Dennis Hazel, a professor of forestry at N.C. State, isn’t surprised by the company’s stance. If Duke Energy is allowed to use large-scale woody biomass, it would drive up the price of wood fiber, MeadWestvaco’s highest operating cost.
“If I worked for MeadWestvaco, I wouldn’t want wood energy either,” he admits. “I would have to pay more for my paper material.”
Mills in North Carolina enjoy the lowest pulpwood prices in the nation, Hazel says, and woody biomass would create competition for wood thinnings, which are piling up too quickly as paper mills experience a decline in business.
Hazel, an extension specialist, says he’s unsure about lawmakers’ intentions when they crafted SB 3, but he supports burning whole trees for energy.
Woody biomass makes sense, he says, because about a third of the state’s tree stands are overstocked and could be unhealthy if not harvested.
In the Southeast, loggers cut trees with large machines. The entire tree is dropped to the ground, minus a few limbs and branches that break off. The tops are removed and the trunks are delimbed. Machines often damage other trees as trunks and limbs are dragged in and out of the forest. What remains, Hazel says, is a forest floor littered with goods—sticks, branches and chips, referred to as “logging residue”—that currently lack a market. Hazel says the whole trees should count as residue, too.
“Whole trees are a part of normal logging debris. Those need to come out because they aren’t going to make merchantable trees, and what ends up happening is if the next stand of trees is going to be planted, they need to bring in heavy equipment and move them out of the way,” Hazel says, adding that the remaining trees are typically crooked and unwanted.
But McDow cautions that the new market could create unintended consequences if not properly managed.
“If those treetops all of a sudden have value to a landowner and get sold to an energy facility, then at the next rainfall, what happens to that soil?” he asks.
“Does it flow into the rivers? These are the kinds of questions that the state hasn’t grappled with yet.”

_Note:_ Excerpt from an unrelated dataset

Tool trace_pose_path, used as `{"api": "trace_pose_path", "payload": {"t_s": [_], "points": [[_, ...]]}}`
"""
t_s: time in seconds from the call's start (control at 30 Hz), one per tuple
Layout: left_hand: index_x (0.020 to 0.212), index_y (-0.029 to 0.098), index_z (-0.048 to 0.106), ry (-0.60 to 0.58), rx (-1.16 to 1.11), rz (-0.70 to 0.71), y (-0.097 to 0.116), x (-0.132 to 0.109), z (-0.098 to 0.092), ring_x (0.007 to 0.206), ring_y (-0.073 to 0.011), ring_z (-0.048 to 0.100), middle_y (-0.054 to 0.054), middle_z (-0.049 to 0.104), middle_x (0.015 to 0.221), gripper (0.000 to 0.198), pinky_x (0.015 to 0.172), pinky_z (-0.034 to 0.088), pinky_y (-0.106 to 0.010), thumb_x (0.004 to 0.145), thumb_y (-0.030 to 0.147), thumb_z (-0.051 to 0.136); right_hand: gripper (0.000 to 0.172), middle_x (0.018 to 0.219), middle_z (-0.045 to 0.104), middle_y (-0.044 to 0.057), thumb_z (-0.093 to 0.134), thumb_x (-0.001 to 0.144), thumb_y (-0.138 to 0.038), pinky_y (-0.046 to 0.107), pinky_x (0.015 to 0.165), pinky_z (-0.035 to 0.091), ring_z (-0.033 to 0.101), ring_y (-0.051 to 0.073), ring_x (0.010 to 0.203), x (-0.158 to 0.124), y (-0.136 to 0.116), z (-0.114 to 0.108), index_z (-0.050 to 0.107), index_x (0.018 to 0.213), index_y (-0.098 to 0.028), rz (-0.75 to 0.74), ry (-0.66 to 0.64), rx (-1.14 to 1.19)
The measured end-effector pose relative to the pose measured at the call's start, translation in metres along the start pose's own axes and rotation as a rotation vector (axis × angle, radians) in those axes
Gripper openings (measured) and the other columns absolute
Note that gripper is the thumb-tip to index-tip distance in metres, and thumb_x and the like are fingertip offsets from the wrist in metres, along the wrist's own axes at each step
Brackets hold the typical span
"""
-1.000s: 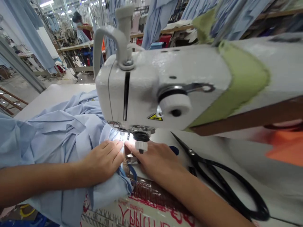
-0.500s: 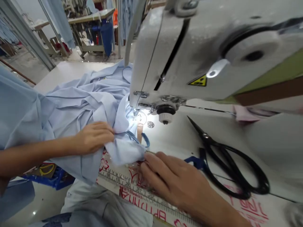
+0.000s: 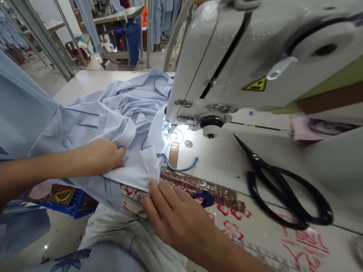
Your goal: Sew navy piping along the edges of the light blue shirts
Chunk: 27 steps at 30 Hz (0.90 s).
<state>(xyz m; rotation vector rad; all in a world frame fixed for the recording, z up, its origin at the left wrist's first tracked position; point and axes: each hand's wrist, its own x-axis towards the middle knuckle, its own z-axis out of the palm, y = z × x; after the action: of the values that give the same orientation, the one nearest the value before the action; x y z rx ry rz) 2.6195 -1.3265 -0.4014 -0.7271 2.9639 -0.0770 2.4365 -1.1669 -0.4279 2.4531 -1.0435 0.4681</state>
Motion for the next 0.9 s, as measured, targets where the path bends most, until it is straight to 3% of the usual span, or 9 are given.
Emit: {"api": "trace_pose_path", "payload": {"t_s": [0.1, 0.17, 0.27, 0.37, 0.5, 0.6, 0.67, 0.73, 0.9], "points": [[0.082, 0.009, 0.06, -0.025, 0.194, -0.045, 0.004, -0.013, -0.004, 0.057, -0.0227, 0.062, -0.009, 0.064, 0.066, 0.029, 0.052, 0.048, -0.032, 0.081, 0.038, 0.06, 0.026, 0.09, 0.068, 0.017, 0.039, 0.081, -0.002, 0.034, 0.063, 0.047, 0.061, 0.023, 0.075, 0.004, -0.015, 0.003, 0.062, 0.092, -0.005, 0.061, -0.057, -0.054], [0.093, 0.009, 0.058, 0.18, 0.222, 0.059, 0.016, -0.029, -0.001, 0.087, -0.029, 0.064, -0.015, 0.066, 0.094, 0.03, 0.071, 0.053, -0.039, 0.083, 0.037, 0.058, 0.031, 0.101, 0.065, 0.021, 0.039, 0.08, -0.002, 0.035, 0.065, 0.046, 0.062, 0.024, 0.08, -0.001, -0.023, 0.004, 0.059, 0.104, -0.002, 0.106, -0.087, -0.074], [0.117, 0.012, 0.047, 0.416, 0.11, 0.185, 0.017, -0.054, 0.02, 0.129, -0.0372, 0.034, -0.017, 0.047, 0.131, 0.045, 0.102, 0.034, -0.057, 0.084, 0.042, 0.055, 0.036, 0.118, 0.056, 0.024, 0.042, 0.079, -0.004, 0.035, 0.066, 0.046, 0.061, 0.024, 0.084, -0.013, -0.034, 0.003, 0.056, 0.113, -0.001, 0.196, -0.164, -0.076], [0.135, 0.005, 0.027, 0.323, 0.027, -0.051, -0.028, -0.058, 0.038, 0.134, -0.0423, 0.019, -0.025, 0.031, 0.141, 0.07, 0.103, 0.028, -0.062, 0.085, 0.05, 0.049, 0.036, 0.123, 0.052, 0.023, 0.044, 0.078, -0.003, 0.034, 0.065, 0.046, 0.061, 0.022, 0.082, -0.018, -0.041, 0.002, 0.057, 0.112, -0.003, 0.237, -0.181, -0.055], [0.129, 0.006, 0.037, 0.28, 0.095, -0.137, -0.083, -0.031, 0.014, 0.132, -0.0396, 0.023, -0.016, 0.039, 0.136, 0.042, 0.103, 0.025, -0.063, 0.091, 0.025, 0.036, 0.033, 0.121, 0.053, 0.025, 0.042, 0.078, -0.002, 0.034, 0.064, 0.046, 0.062, 0.023, 0.081, -0.014, -0.041, 0.005, 0.06, 0.106, -0.004, 0.282, -0.112, -0.021], [0.112, 0.006, 0.053, 0.342, 0.056, 0.074, -0.045, -0.004, -0.019, 0.128, -0.0296, 0.031, -0.012, 0.047, 0.125, 0.032, 0.105, 0.033, -0.048, 0.089, 0.017, 0.033, 0.033, 0.12, 0.053, 0.025, 0.042, 0.079, -0.003, 0.031, 0.062, 0.047, 0.063, 0.022, 0.08, -0.009, -0.038, 0.005, 0.06, 0.106, -0.004, 0.226, -0.152, -0.006], [0.099, 0.007, 0.061, 0.211, -0.025, 0.23, 0.001, 0.016, -0.027, 0.114, -0.0272, 0.046, -0.011, 0.057, 0.107, 0.033, 0.098, 0.04, -0.042, 0.088, 0.034, 0.045, 0.032, 0.117, 0.055, 0.025, 0.04, 0.079, -0.001, 0.031, 0.061, 0.047, 0.063, 0.022, 0.078, -0.008, -0.037, 0.004, 0.061, 0.103, -0.003, 0.223, -0.132, -0.009], [0.088, 0.007, 0.064, 0.059, 0.013, 0.201, 0.037, 0.038, -0.023, 0.098, -0.0284, 0.054, -0.012, 0.062, 0.092, 0.048, 0.085, 0.045, -0.043, 0.082, 0.053, 0.053, 0.032, 0.115, 0.056, 0.025, 0.04, 0.078, 0.0, 0.032, 0.059, 0.047, 0.064, 0.023, 0.077, -0.009, -0.038, 0.005, 0.061, 0.102, -0.003, 0.234, -0.114, 0.005], [0.073, 0.012, 0.065, -0.116, 0.028, 0.155, 0.046, 0.067, -0.008, 0.081, -0.0238, 0.057, -0.009, 0.064, 0.075, 0.047, 0.072, 0.042, -0.036, 0.074, 0.058, 0.061, 0.032, 0.115, 0.055, 0.028, 0.039, 0.078, 0.001, 0.034, 0.056, 0.045, 0.063, 0.026, 0.075, -0.012, -0.041, 0.008, 0.059, 0.102, -0.001, 0.285, -0.039, 0.027]]}}
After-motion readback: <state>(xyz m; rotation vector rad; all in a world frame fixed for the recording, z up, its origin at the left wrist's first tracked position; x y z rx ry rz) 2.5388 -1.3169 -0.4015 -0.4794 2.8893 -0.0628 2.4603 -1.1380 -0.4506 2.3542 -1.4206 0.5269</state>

Bob Bennink, the utility commission’s general counsel, expects a ruling to take at least another month. Commission staff is still filing the second volume of testimony from the July 14 hearing. Once that’s complete, each party has 30 days to file briefs before the commission reconvenes and prepares a written decision.

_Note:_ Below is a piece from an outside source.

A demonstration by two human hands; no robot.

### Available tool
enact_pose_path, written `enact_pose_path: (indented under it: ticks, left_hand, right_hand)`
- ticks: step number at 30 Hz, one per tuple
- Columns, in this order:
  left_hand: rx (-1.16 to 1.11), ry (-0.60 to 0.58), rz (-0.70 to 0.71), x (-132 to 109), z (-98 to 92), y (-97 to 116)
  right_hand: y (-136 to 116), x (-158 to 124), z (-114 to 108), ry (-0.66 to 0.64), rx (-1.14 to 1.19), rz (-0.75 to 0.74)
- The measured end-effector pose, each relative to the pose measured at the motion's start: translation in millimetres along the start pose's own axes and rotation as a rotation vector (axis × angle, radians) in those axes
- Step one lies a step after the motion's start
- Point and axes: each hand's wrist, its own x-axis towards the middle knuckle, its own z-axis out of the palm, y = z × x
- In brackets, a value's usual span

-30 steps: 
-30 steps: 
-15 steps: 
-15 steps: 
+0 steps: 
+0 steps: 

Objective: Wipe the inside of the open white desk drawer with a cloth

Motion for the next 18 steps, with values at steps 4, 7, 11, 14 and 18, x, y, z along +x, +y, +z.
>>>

UNC announced plans to replace coal with renewable energy by 2020, but it included language that says woody biomass, if used, must come from “certified ‘sustainably managed’ forests,” as determined by third-party verification.

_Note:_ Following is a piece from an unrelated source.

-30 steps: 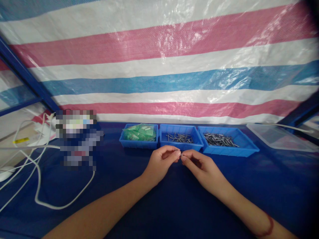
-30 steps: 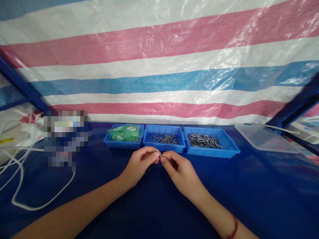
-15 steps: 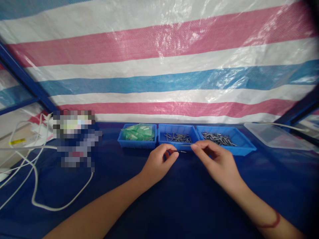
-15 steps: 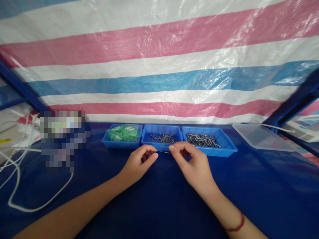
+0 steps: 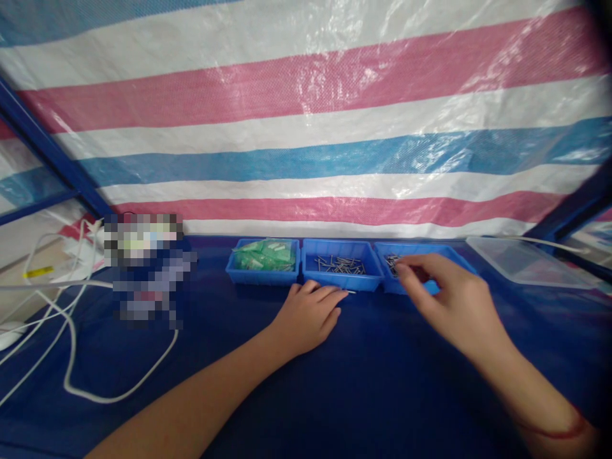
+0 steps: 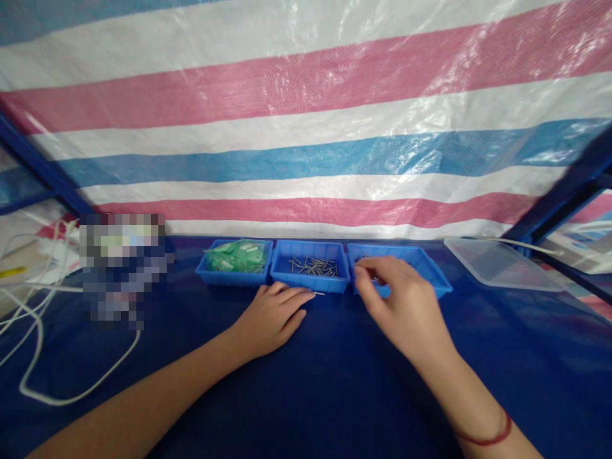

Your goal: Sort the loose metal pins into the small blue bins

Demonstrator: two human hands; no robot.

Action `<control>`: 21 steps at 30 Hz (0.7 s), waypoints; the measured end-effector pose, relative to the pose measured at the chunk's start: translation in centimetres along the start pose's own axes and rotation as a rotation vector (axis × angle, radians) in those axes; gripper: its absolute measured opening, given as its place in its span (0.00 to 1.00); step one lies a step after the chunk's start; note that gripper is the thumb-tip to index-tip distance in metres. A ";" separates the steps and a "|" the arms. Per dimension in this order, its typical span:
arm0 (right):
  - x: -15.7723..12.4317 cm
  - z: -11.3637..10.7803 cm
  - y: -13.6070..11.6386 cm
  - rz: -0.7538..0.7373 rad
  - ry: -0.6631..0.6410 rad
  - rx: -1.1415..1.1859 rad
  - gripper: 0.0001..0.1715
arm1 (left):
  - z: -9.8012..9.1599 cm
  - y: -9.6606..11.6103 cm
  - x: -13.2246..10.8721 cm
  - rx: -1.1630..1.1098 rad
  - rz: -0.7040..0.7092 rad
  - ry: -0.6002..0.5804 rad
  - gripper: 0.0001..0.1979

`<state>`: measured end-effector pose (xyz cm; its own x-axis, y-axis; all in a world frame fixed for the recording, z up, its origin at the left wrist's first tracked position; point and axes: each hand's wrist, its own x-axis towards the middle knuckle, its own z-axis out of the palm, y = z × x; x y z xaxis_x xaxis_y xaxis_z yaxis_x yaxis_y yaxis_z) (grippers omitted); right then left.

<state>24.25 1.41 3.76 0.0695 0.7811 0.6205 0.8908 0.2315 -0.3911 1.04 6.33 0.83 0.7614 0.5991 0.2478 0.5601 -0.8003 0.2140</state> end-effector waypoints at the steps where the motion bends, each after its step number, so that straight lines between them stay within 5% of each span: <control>1: -0.3 0.3 -1.0 -0.084 -0.138 0.073 0.13 | 0.0 0.0 0.0 0.011 0.003 -0.005 0.18; 3: -0.8 1.1 -2.3 -0.186 -0.390 0.141 0.13 | 0.0 0.0 0.0 0.028 0.005 -0.010 0.18; 5: -1.3 2.0 -2.7 -0.193 -0.495 0.112 0.12 | 0.1 0.0 0.0 0.036 0.005 -0.016 0.18; 13: -2.1 4.8 -1.1 -0.116 -0.554 -0.037 0.18 | 0.4 -0.1 0.0 0.022 0.016 -0.022 0.16; 21: -1.9 5.0 -2.4 -0.002 -0.525 -0.140 0.09 | 0.4 -0.1 0.1 -0.005 -0.033 0.011 0.15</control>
<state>19.74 2.28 0.11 -0.1337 0.9738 0.1839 0.9445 0.1814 -0.2740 1.16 6.43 0.50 0.7393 0.6251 0.2505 0.5828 -0.7803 0.2270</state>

Third-party certifiers include the Forest Stewardship Council, which requires a fee from landowners to earn certification, the Sustainable Forestry Initiative, which only applies to industry-owned land, and the American Tree Farm System, which is free, but some groups don’t recognize this certification.
While UNC policy includes language intended to prevent the university from supporting forestry practices that threaten the environment, Hazel questions if the campus can meet that standard.
“It’s a fairly small percentage of our total land in North Carolina that’s under one of those three programs,” says Hazel, who gave a biomass presentation to the UNC Energy Task Force. “I have some concern if they can meet a fairly large need.”
Hazel says a state regulatory agency could resolve the problem, or the state could adopt harvesting guidelines, following Minnesota’s lead.
If Duke Energy is successful in its application for Buck and Lee, it could provide a new avenue for woody biomass to be sourced. If not, the energy generators will need to reassess other renewable sources.